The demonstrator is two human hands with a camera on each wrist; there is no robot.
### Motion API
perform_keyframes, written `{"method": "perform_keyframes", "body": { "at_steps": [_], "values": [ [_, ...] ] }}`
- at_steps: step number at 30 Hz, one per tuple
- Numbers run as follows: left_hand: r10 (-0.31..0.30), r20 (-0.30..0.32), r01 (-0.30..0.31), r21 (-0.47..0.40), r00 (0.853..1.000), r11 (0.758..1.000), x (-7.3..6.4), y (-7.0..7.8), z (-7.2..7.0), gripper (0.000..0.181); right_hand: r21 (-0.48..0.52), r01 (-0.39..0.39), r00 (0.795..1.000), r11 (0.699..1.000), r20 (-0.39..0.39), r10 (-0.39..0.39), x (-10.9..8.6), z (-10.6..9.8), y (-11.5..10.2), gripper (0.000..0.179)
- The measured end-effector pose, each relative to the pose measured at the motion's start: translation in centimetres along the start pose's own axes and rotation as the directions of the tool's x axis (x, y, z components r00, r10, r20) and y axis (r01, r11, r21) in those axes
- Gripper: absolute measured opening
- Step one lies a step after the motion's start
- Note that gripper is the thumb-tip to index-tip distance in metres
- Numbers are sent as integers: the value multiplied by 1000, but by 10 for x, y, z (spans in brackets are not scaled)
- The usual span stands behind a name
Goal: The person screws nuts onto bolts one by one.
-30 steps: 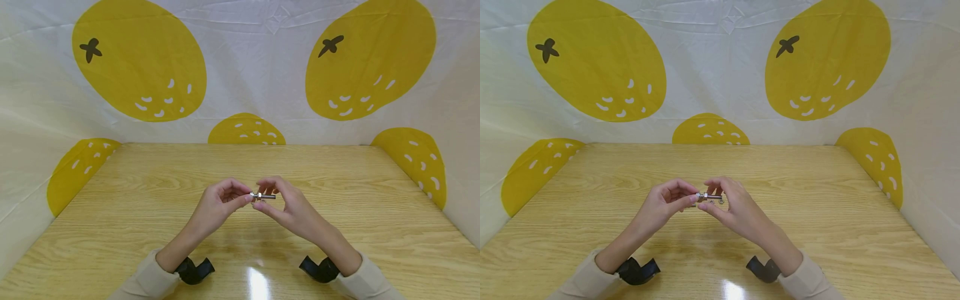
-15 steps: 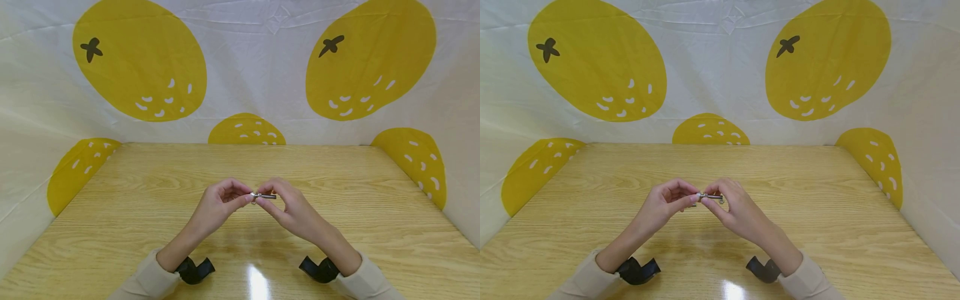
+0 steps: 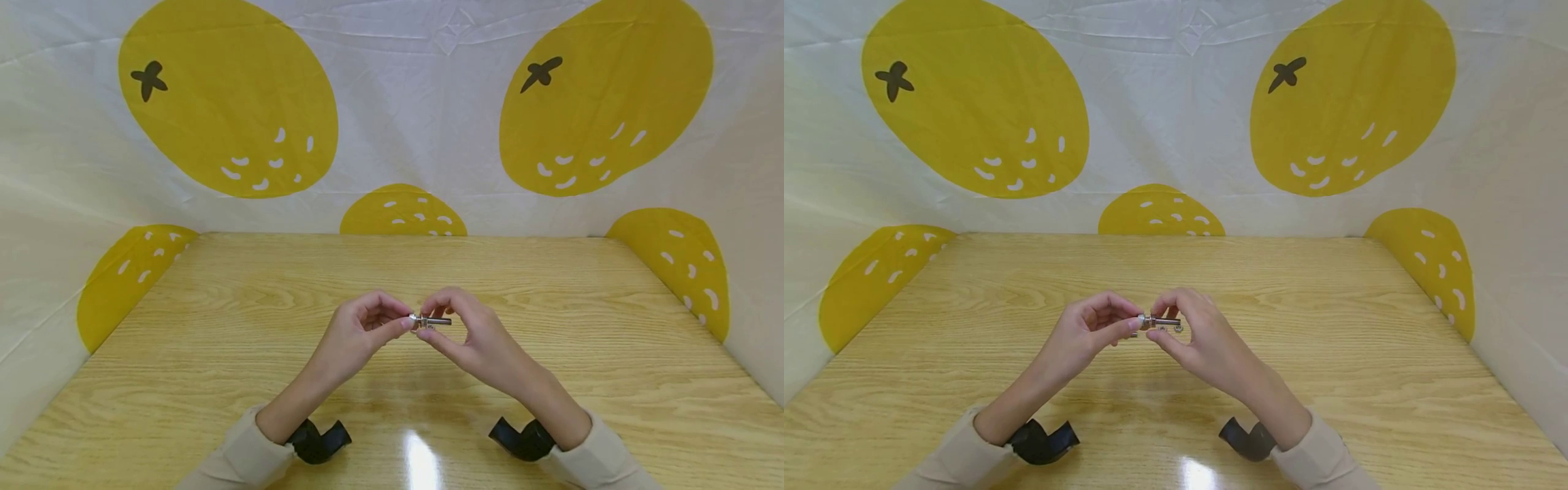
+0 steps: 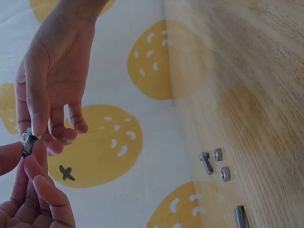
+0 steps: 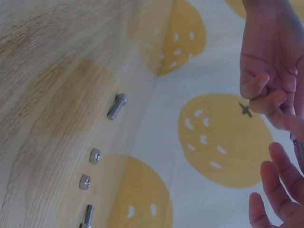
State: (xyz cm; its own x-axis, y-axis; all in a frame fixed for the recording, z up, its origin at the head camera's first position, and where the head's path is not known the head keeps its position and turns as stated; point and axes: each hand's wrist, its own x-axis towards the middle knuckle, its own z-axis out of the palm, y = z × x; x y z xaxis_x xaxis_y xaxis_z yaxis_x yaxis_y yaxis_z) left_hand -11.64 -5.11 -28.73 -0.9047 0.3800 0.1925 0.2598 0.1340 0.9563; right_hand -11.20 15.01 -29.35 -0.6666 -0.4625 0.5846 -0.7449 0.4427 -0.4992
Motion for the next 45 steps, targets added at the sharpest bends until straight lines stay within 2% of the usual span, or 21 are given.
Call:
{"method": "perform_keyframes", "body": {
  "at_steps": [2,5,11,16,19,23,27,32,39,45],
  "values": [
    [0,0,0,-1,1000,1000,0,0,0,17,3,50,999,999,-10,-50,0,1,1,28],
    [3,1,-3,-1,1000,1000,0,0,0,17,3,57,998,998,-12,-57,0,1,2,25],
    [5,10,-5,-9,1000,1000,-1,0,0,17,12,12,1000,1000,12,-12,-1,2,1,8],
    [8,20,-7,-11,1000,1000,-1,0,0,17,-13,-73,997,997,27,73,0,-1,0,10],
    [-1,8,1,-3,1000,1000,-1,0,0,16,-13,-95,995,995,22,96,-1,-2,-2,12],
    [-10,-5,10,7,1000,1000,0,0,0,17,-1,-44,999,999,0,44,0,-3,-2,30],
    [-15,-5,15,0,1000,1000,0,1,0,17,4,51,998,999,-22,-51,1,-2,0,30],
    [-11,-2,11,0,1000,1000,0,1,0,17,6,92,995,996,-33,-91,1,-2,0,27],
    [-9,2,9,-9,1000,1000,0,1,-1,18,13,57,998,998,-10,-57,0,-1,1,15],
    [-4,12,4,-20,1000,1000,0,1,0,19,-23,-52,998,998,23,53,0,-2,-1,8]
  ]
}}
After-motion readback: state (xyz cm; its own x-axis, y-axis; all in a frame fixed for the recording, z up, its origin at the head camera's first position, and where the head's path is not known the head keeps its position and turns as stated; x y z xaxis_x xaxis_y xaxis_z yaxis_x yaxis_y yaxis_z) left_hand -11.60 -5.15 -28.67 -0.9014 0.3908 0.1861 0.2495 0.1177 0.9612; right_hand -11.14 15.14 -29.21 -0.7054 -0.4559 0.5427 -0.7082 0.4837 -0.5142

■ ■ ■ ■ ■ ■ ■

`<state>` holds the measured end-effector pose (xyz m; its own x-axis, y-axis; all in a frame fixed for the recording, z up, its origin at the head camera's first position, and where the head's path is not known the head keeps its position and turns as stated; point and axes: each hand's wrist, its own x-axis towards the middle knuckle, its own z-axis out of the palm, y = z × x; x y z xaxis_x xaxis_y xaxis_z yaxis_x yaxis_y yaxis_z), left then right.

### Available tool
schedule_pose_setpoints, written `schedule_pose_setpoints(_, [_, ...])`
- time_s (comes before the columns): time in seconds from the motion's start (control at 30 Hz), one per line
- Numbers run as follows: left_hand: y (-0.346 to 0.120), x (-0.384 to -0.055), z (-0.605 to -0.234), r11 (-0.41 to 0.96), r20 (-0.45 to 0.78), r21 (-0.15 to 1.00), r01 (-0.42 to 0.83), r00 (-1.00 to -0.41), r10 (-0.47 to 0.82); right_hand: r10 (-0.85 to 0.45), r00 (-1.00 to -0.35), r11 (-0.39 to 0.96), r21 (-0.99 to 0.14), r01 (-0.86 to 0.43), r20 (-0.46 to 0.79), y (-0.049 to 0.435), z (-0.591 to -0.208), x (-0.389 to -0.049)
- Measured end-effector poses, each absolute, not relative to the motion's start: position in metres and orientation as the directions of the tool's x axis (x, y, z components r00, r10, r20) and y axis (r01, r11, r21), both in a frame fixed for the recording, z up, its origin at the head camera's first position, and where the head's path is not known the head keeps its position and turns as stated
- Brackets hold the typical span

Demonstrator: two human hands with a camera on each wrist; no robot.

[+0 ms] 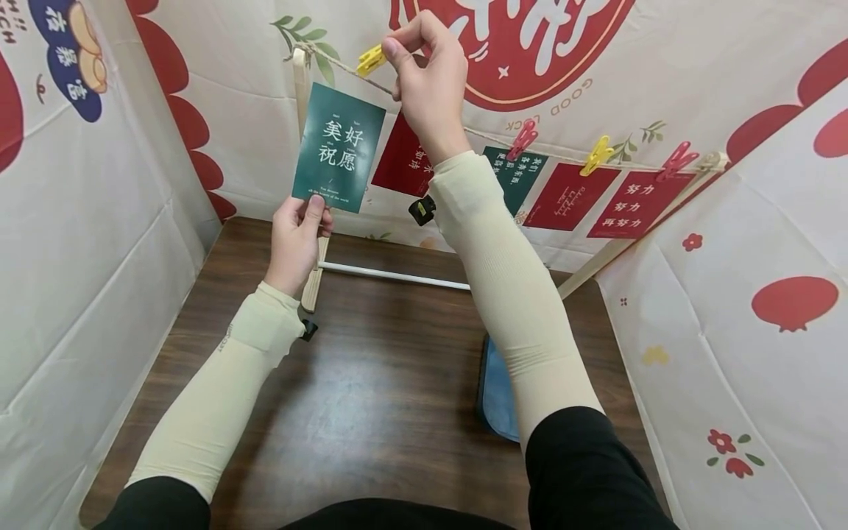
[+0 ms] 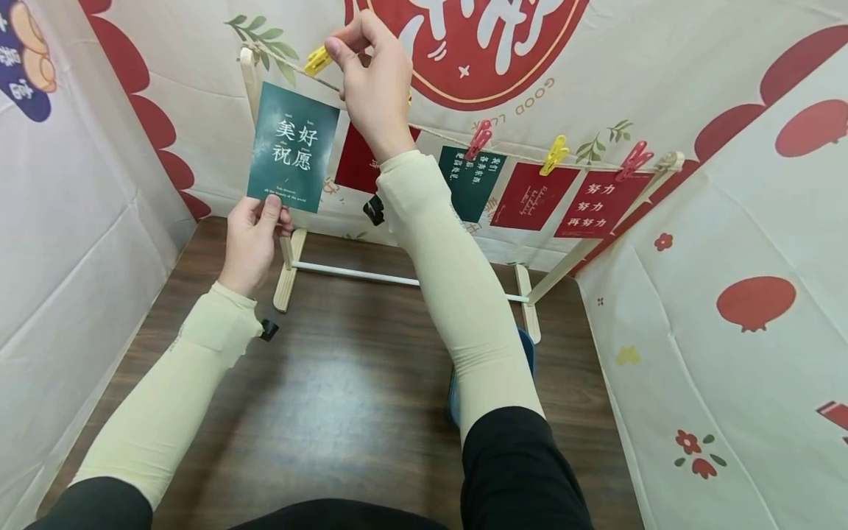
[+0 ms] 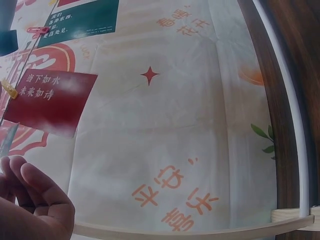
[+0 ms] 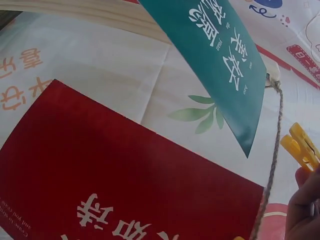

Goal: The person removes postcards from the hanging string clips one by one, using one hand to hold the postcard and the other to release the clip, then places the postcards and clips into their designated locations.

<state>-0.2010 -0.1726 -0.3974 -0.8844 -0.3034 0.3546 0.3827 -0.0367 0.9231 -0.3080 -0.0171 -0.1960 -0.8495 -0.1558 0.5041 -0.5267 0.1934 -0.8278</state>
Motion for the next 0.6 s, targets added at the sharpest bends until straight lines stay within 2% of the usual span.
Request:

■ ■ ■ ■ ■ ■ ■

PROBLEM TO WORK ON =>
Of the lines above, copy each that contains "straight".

TASK OUTPUT =>
Motion for the next 45 steps, targets added at the sharpest bends until straight lines stay within 2% of the usual span, or 21 are given.
Motion for the next 0.6 s, targets added at the sharpest bends until straight lines stay within 2% of the usual span.

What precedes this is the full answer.